In the end, it was a phone call that did the trick. After 10 years of pushing Barbra Streisand to make his 1985 bombshell AIDS play, The Normal Heart, into a feature film, playwright Larry Kramer mentioned in passing to a Variety reporter during a phone interview about The Birdcage that he wished the diva would just direct the movie rather than trying to produce it as well. A day after Kramer’s comments appeared in the industry bible, Streisand issued a statement that she was bowing out of the project. Two weeks and hundreds of phone calls later, Kramer finalized an agreement with Midnight Cowboy director John Schlesinger to start shooting The Normal Heart for the big screen in September.
Kramer told POZ Biz about the deal before it was made public in May. “It’s truly an accident. I’ve never had so many phone calls in my life. Studios. Stars. Producers. You name it,” Kramer said. “The gay mafia decided they were going to get the movie made.” While most of the details were still secret at press time, the curmudgeonly hero of AIDS activism said that a major studio is involved and that “the money is not a problem.” Hollywood veterans David Picker and Laurence Mark will produce the film at a cost of $12 to $14 million.
So where does his relationship with Streisand stand now? “She’s more pissed at me than I’m pissed at her,” Kramer says. "I didn’t want her to leave. But she got very annoyed by the Variety piece."
Streisand, who now is furiously at work on her new film, The Mirror Has Two Faces, publicly lamented having to pass on the project. In a statement to the press, Streisand said, "Larry Kramer and I worked on this project together many years ago, until at a certain point he decided to take it elsewhere. A couple of years ago, after Larry unsuccessfully tried to set it up, he came back to me and asked if we could once again collaborate on it. I said yes -- although I was in the midst of developing my current film...I fully intended to be in production with The Normal Heart this fall, but unfortunately my post-production schedule makes that impossible."
“Oh, horseshit,” Kramer grouses.
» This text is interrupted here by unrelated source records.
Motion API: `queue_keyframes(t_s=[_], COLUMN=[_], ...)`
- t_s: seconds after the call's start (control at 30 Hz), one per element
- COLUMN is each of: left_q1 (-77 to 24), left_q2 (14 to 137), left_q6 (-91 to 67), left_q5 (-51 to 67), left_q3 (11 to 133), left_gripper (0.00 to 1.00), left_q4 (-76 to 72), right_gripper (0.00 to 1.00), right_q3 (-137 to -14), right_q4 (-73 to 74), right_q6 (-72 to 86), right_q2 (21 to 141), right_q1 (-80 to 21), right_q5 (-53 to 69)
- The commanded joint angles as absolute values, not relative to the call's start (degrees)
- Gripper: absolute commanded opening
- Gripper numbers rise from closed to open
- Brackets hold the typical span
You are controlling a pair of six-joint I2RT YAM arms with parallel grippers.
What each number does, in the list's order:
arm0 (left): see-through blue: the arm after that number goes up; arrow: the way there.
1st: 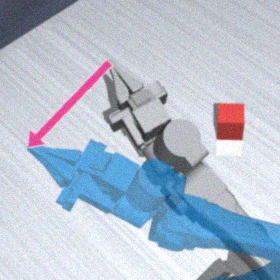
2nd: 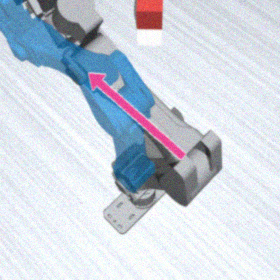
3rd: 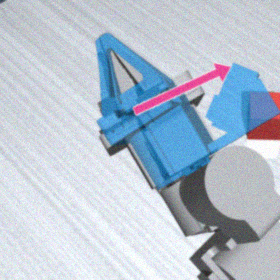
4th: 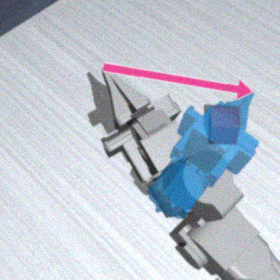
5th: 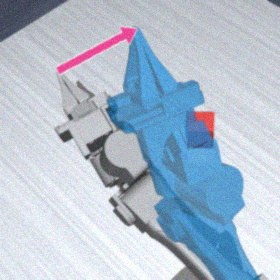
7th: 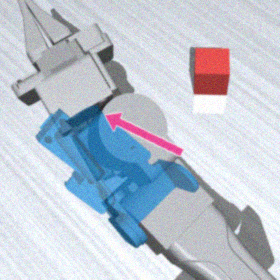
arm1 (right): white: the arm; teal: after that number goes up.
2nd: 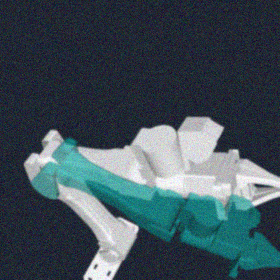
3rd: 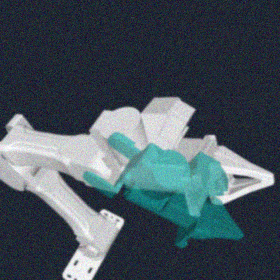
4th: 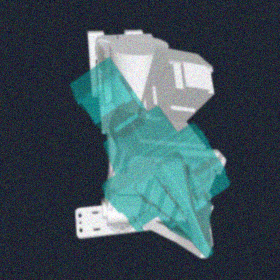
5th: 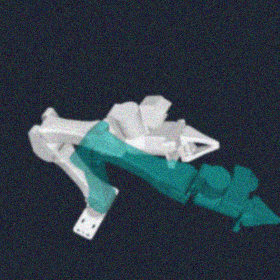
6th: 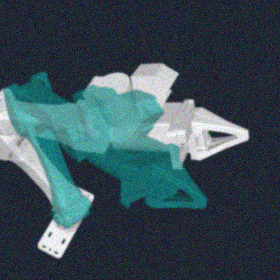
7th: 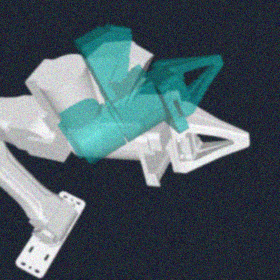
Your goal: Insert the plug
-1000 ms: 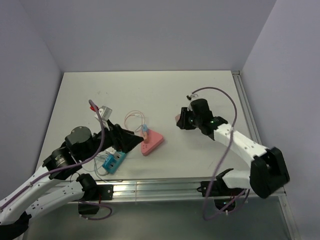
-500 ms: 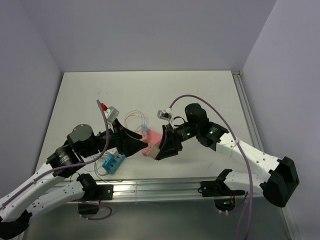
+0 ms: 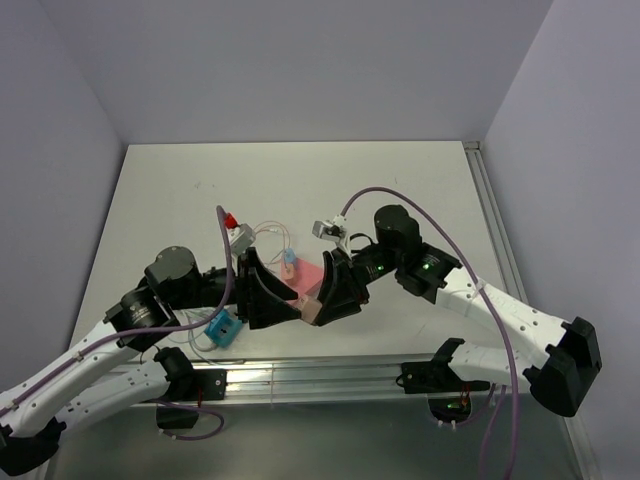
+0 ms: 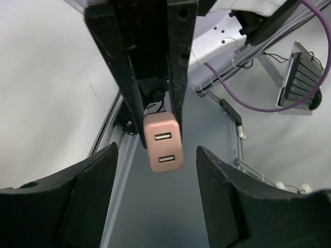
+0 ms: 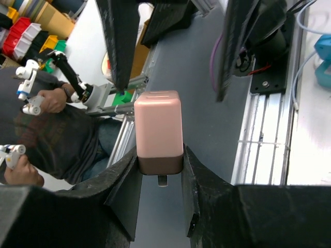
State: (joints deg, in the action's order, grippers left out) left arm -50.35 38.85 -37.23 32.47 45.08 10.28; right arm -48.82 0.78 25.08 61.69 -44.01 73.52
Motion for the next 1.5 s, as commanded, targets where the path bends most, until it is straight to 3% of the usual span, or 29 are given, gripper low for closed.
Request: queue_keyframes(t_s=[0.0, 0.17, 0.43, 0.53, 0.57, 0.6, 0.7, 0.73, 0.83, 1.07, 1.27, 1.47], left_q1=[-50.45, -50.45, -50.45, -50.54, -50.45, -50.45, -50.45, -50.45, -50.45, -50.45, -50.45, -50.45], left_q2=[39.29, 40.60, 42.10, 42.63, 42.71, 42.63, 41.49, 41.22, 41.04, 40.26, 39.99, 40.52], left_q6=[-37.09, -35.77, -36.47, -36.39, -36.30, -36.30, -36.47, -37.00, -37.88, -42.62, -45.96, -47.20], left_q5=[36.48, 34.81, 35.60, 35.42, 34.98, 32.89, 26.32, 23.58, 10.00, -10.62, -14.85, -13.80], left_q3=[45.09, 46.14, 46.06, 46.32, 46.49, 46.67, 46.84, 47.28, 49.47, 49.84, 47.55, 46.58], left_gripper=[0.67, 0.63, 0.44, 0.21, 0.00, 0.00, 0.00, 0.00, 0.00, 0.00, 0.00, 0.00], left_q4=[6.85, 9.31, 8.44, 8.61, 9.14, 9.84, 11.77, 12.73, 19.14, 27.77, 29.00, 28.39], right_gripper=[0.00, 0.00, 0.00, 0.00, 0.00, 0.00, 0.53, 0.79, 0.93, 0.96, 0.89, 0.85], right_q3=[-52.29, -52.29, -53.61, -53.61, -53.70, -53.61, -54.31, -54.58, -53.88, -50.72, -46.60, -38.59], right_q4=[-2.19, -5.01, -2.99, -2.81, -2.81, -2.64, 1.21, 2.62, 5.09, 5.97, 10.63, 1.07], right_q6=[26.89, 28.83, 27.51, 27.25, 27.07, 26.46, 22.95, 22.07, 21.01, 24.33, 31.37, 35.77], right_q2=[62.31, 62.93, 63.72, 63.55, 63.54, 63.46, 63.89, 63.72, 63.46, 62.49, 68.98, 72.77], right_q1=[-44.47, -44.65, -45.26, -45.53, -45.53, -45.61, -45.62, -45.53, -45.27, -40.18, -27.01, -25.93], right_q5=[72.07, 71.54, 69.87, 69.35, 69.26, 69.17, 67.16, 65.23, 60.12, 49.94, 38.16, 33.14])
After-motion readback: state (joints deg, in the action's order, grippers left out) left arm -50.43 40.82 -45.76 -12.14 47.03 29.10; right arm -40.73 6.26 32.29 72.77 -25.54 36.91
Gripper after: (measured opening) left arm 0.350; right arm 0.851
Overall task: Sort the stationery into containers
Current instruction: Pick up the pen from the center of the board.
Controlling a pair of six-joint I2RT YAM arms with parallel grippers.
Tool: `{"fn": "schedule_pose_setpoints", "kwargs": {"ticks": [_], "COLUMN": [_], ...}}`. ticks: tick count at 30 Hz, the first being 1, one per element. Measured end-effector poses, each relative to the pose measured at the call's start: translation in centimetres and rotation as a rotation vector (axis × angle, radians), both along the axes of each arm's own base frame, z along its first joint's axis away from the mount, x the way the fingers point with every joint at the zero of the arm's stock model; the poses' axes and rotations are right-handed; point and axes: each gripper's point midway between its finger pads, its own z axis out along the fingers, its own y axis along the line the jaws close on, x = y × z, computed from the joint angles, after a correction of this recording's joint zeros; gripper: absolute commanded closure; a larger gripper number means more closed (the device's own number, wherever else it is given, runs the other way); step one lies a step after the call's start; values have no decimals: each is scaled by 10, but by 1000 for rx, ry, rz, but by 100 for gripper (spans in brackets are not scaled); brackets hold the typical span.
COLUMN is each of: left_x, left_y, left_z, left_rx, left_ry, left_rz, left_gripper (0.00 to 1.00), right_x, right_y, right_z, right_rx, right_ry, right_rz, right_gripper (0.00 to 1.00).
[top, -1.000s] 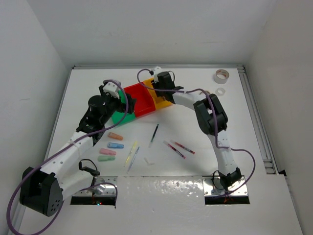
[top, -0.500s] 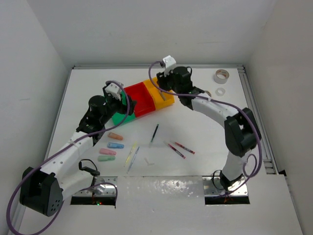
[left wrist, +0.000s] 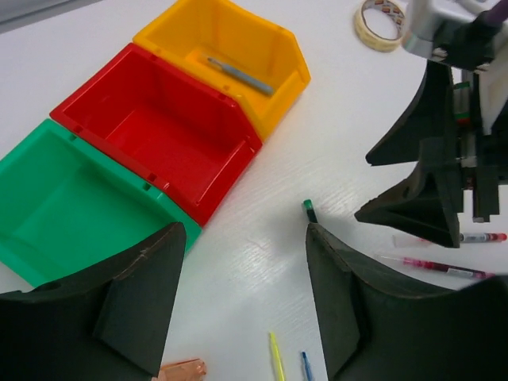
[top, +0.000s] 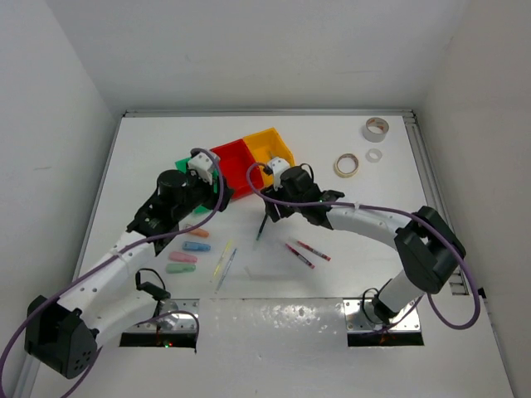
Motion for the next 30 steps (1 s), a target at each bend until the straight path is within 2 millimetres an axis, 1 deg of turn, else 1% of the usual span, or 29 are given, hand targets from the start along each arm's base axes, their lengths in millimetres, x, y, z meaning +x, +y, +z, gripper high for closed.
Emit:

But what do you really think, Larry? "Her departure has turned out to be a blessing in disguise. I love her, but she pissed on this project for 10 years. She had other things that she thought were more important: The first was Nuts, the second her concert tour, the third The Mirror Has Two Faces."
Ironically, Kramer and Streisand are not so much of an odd couple as it might superficially seem. The uncompromising temperament that Streisand has shown in abundance on the Mirror set (which was grist for the gossip pages throughout the winter) is precisely the quality that Kramer wanted in a director for the film. Indeed, Kramer has made something of a career of playing the unwelcome messenger. In the late 1970s, Kramer’s novel Faggots, which painted a most unflattering picture of a group of narcissistic and sex-crazed gay men, led to his ostracism from more than a few fashionable New York City social circles. The Normal Heart, Kramer’s account of his battles with the first leaders of Gay Men’s Health Crisis (which he co-founded), brings a Faggots-esque frankness to the first desperate days of the AIDS epidemic.
At the end, though, Streisand had been showing signs of buckling -- a mortal sin in Kramer’s eyes. "I think that she was looking for an excuse to get out. She had it for 10 years. If she hasn’t made it, there’s something about it that’s scared her. If she had made the movie in 1986, when she optioned it for the first time, the movie would have been out in 1987. Then an awful lot of people would have seen it, and I hope been moved by it. Perhaps it might have affected the course of history. That’s why I was willing to put up with all of the Sturm und Drang that comes with working with her. She became increasingly nervous with showing the intimacy that is in the script between two men. She kept going on about how she wanted a gay The Way We Were,“ Kramer grumps. ”I got all the Sturm und Drang but not the movie."